# the same as X but more so



## seitt

Greetings

We recently had a wonderful holiday in Crete. As I said to a taxi driver, if someone asks me what the Cretans are like, I shall say that they are exactly like the other Greeks but more so. I.e. they present all the traditional Greek characteristics (το φιλότιμο, η φιλοξενία, το πάθος κ.λπ.) but in even greater measure, imho.

But how can I express this idea in Greek?
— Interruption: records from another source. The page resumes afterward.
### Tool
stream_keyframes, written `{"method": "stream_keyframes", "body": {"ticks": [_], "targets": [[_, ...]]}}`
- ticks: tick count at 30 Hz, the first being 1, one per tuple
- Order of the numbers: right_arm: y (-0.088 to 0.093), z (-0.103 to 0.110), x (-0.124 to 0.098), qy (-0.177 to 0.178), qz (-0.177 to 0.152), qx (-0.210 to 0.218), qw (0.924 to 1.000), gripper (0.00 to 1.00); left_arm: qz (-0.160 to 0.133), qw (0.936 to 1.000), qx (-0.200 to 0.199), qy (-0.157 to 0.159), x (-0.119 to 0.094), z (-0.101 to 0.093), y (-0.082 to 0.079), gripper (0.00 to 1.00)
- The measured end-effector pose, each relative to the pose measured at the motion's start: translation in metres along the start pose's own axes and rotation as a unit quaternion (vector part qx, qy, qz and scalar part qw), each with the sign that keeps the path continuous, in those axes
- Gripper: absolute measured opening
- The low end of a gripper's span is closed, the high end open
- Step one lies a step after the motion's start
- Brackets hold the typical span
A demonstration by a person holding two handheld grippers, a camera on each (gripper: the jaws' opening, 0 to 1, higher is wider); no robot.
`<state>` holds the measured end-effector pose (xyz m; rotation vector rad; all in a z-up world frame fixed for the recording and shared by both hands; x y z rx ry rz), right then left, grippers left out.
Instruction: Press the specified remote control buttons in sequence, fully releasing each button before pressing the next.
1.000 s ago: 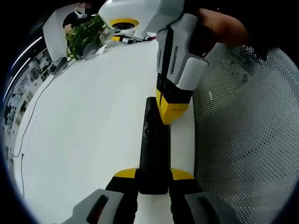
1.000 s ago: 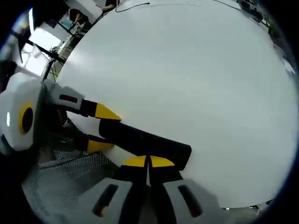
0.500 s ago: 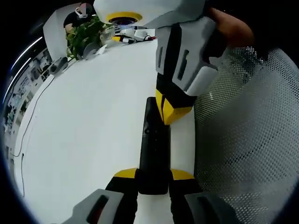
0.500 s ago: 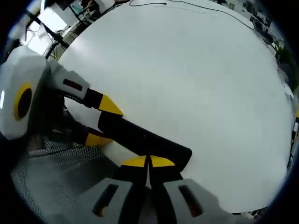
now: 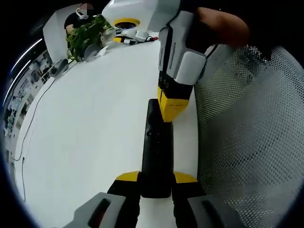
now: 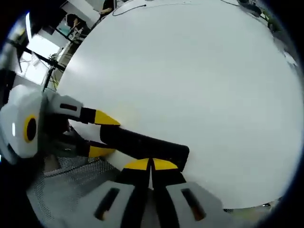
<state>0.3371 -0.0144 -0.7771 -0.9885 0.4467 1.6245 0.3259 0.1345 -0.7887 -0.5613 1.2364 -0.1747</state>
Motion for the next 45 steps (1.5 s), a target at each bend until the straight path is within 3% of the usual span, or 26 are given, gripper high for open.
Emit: {"method": "stream_keyframes", "body": {"ticks": [8, 19, 26, 32, 45], "targets": [[0.0, -0.003, -0.003, -0.006, -0.015, 0.02, 0.9997, 0.0, 0.0, 1.0, 0.0, 0.0, 0.0, 0.0, 0.0, 0.25], [0.003, 0.001, 0.003, -0.007, 0.009, 0.013, 0.9998, 0.0, 0.001, 1.0, 0.001, -0.001, 0.0, -0.001, 0.0, 0.25], [0.003, 0.001, 0.005, -0.001, 0.017, -0.002, 0.9999, 0.0, 0.002, 1.0, 0.001, -0.001, 0.0, -0.001, 0.0, 0.25], [0.003, 0.006, 0.007, 0.02, 0.03, -0.043, 0.9984, 0.0, 0.002, 1.0, -0.001, 0.0, 0.0, 0.0, 0.0, 0.25], [0.002, -0.001, 0.004, -0.005, 0.014, 0.012, 0.9998, 0.0, 0.0, 1.0, 0.001, 0.001, 0.0, 0.0, 0.0, 0.25]]}}
Point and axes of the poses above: the point that each gripper's makers call its tool centre point, and the gripper's own axes: x roughly forward along the fingers, z roughly to its left, y roughly out of its underside, the point moved 9 cm from there along -x, roughly backward along the fingers, and after that the axes turned 14 degrees about -y, right-handed, at the moved point
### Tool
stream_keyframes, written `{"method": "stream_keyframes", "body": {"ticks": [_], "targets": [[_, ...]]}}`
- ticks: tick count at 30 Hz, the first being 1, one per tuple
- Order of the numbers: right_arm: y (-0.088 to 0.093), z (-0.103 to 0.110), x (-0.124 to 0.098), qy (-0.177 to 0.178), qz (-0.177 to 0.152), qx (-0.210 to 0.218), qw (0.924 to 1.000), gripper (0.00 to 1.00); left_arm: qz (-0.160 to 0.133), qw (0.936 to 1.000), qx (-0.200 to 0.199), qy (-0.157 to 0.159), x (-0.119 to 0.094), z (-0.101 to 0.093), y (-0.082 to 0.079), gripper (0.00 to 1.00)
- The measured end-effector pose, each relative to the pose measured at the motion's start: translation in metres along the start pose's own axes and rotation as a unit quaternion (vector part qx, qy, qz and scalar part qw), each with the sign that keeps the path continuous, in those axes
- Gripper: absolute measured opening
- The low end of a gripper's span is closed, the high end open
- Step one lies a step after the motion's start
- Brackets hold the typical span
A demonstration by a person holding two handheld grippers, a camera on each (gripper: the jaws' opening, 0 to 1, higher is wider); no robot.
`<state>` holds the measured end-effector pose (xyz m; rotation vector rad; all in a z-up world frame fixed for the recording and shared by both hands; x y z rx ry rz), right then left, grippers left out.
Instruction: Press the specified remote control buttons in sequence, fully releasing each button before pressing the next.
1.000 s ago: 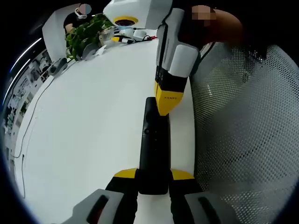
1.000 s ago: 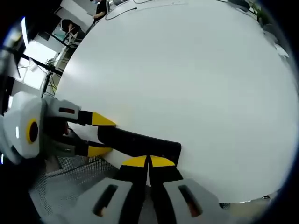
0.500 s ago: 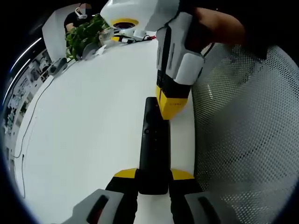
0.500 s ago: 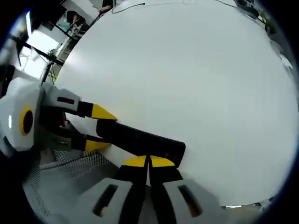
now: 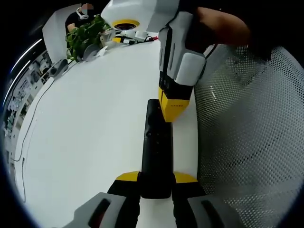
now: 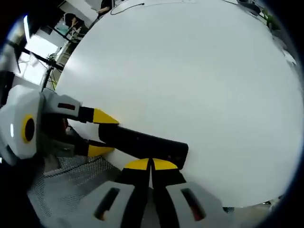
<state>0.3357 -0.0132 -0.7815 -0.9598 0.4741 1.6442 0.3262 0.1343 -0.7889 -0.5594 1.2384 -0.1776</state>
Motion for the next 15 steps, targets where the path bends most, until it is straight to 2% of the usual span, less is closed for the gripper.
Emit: {"method": "stream_keyframes", "body": {"ticks": [10, 15], "targets": [[-0.0066, 0.0042, -0.0006, 0.004, -0.023, -0.023, 0.9995, 0.0, -0.001, 1.0, -0.001, 0.001, 0.0006, 0.0005, -0.0002, 0.25], [-0.0058, 0.003, 0.0012, 0.002, -0.017, -0.022, 0.9996, 0.0, -0.002, 1.0, -0.002, 0.002, 0.0007, 0.0006, -0.0002, 0.25]]}}
Point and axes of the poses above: the point that each gripper's makers call its tool centre point, and the gripper's own axes: x roughly forward along the fingers, z roughly to its left, y roughly out of its underside, the point moved 9 cm from there along -x, roughly backward along the fingers, and after that the axes turned 14 degrees about -y, right-handed, at the moved point
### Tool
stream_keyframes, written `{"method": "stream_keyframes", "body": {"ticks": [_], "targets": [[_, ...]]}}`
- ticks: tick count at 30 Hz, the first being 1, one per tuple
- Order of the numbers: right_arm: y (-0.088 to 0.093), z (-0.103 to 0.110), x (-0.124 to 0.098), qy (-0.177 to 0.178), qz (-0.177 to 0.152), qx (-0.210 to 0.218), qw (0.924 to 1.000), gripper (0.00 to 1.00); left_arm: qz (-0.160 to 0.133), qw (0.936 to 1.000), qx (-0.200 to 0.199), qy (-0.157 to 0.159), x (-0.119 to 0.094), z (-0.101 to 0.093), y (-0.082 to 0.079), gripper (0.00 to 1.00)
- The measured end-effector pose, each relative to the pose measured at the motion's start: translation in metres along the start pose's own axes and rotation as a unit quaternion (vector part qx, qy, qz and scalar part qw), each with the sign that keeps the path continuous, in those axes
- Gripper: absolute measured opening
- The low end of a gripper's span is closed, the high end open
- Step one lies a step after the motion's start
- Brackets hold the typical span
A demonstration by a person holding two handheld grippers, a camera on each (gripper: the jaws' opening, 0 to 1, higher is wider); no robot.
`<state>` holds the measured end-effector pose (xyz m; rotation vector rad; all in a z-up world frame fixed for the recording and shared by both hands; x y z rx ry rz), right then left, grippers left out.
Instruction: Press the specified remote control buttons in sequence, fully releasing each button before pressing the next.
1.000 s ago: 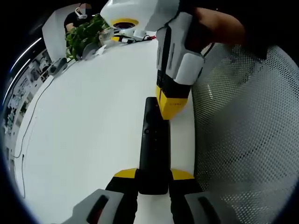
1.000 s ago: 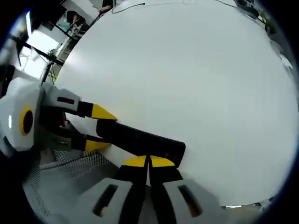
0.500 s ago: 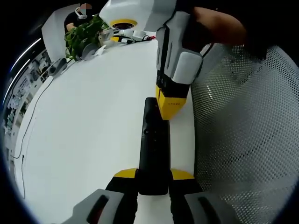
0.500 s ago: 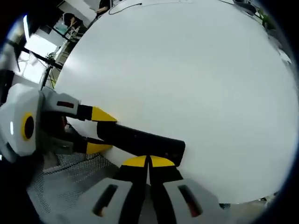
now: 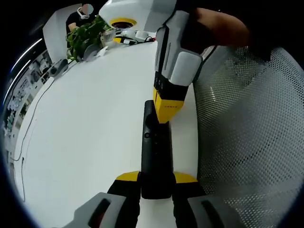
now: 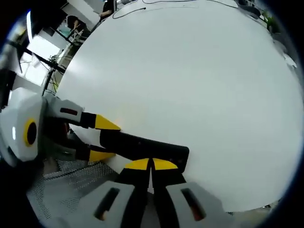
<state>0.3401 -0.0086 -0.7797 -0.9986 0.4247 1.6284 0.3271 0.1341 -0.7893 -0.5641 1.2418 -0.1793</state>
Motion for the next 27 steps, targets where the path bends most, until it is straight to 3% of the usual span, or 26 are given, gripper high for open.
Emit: {"method": "stream_keyframes", "body": {"ticks": [9, 20, 23, 27], "targets": [[0.0008, -0.0004, 0.0017, 0.002, -0.001, -0.013, 0.9999, 0.0, 0.002, 1.0, 0.002, 0.001, 0.0003, 0.0001, -0.0004, 0.25], [0.0024, -0.0037, 0.0, -0.018, -0.017, 0.01, 0.9997, 0.0, 0.001, 1.0, 0.0, 0.0, -0.0004, 0.0001, 0.0003, 0.25], [0.0027, -0.0059, -0.001, -0.034, -0.025, 0.041, 0.9982, 0.0, 0.001, 1.0, 0.001, -0.001, -0.0008, -0.0003, 0.0004, 0.25], [0.0027, -0.005, -0.0015, -0.036, -0.025, 0.047, 0.9979, 0.0, 0.0, 1.0, 0.0, -0.001, -0.0011, -0.0001, 0.0007, 0.25]]}}
Point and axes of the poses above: the point that each gripper's makers call its tool centre point, and the gripper's own axes: x roughly forward along the fingers, z roughly to its left, y roughly out of its underside, the point moved 9 cm from there along -x, roughly backward along the fingers, and after that the axes turned 14 degrees about -y, right-handed, at the moved point
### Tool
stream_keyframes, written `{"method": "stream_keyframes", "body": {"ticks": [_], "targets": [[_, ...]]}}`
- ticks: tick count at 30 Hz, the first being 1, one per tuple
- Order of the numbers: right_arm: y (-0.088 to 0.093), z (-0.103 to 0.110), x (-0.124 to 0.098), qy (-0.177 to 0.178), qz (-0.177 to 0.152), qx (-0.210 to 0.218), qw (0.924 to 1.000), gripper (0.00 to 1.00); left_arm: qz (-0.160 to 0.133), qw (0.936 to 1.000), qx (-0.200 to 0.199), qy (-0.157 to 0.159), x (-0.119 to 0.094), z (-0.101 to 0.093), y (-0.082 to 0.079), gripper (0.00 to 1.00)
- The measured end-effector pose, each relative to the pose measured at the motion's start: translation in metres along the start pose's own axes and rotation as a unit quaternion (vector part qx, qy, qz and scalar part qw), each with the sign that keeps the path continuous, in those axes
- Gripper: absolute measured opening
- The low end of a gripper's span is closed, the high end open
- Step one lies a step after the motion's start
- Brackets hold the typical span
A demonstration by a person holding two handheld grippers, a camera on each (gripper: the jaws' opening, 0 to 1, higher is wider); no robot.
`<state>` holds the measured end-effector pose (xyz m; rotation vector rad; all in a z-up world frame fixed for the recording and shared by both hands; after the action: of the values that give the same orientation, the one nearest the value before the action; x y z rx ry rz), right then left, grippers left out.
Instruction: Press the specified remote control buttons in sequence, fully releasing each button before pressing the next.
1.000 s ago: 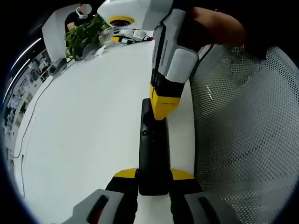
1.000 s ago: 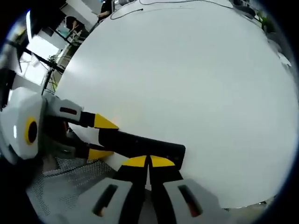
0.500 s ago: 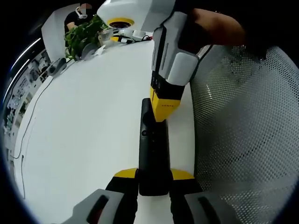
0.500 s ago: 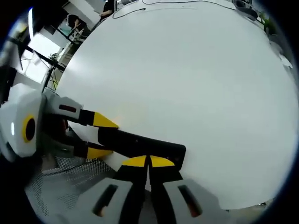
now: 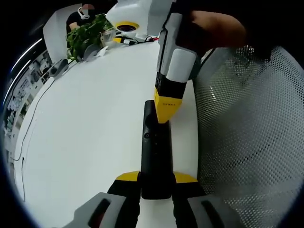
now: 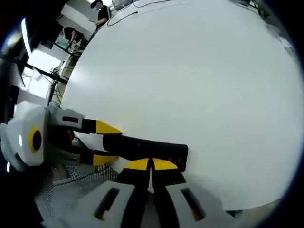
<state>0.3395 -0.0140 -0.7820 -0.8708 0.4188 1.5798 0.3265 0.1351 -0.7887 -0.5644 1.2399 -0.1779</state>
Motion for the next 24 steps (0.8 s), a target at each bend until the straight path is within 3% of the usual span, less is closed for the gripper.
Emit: {"method": "stream_keyframes", "body": {"ticks": [6, 18, 24], "targets": [[-0.0053, 0.0032, -0.0039, -0.01, -0.027, -0.002, 0.9996, 0.0, -0.002, 1.0, -0.001, -0.001, -0.0004, -0.0004, 0.0001, 0.25], [-0.0037, 0.0031, 0.0031, 0.018, -0.015, -0.045, 0.9987, 0.0, -0.002, 1.0, -0.001, -0.001, -0.0001, -0.0005, -0.0002, 0.25], [-0.0058, 0.0002, 0.0032, 0.021, -0.019, -0.041, 0.9988, 0.0, 0.0, 1.0, 0.0, 0.0, 0.0009, 0.0, -0.0016, 0.25]]}}
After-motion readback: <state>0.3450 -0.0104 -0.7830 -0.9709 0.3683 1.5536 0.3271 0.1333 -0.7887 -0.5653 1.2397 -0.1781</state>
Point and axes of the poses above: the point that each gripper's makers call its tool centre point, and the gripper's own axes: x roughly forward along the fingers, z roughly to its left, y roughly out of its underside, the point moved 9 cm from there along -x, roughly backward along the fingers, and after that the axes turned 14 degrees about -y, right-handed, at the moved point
My sentence for translation will be:
The Cretans are just the same as the other Greeks but more so.

Best wishes, and many thanks,

Simon


----------



## Perseas

A suggestion:_
Οι Κρητικοί είναι ακριβώς όπως οι άλλοι Έλληνες, αλλά στο πιο έντονο._

«στο πιο + adj.» is very colloquial expression.


----------



## cougr

I had in mind "...και με το παραπάνω (μάλιστα)!"


----------



## Acestor

Οι Κρητικοί είναι σαν όλους τους άλλους Έλληνες — κι ακόμα παραπάνω.


----------



## seitt

Many thanks, super.

Btw, in some contexts, doesn't "...και με το παραπάνω (μάλιστα)!" mean something like "and how!"?


----------



## cougr

seitt said:


> Many thanks, super.
> 
> Btw, in some contexts, doesn't "...και με το παραπάνω (μάλιστα)!" mean something like "and how!"?



That's right!


----------



## seitt

Much obliged!


----------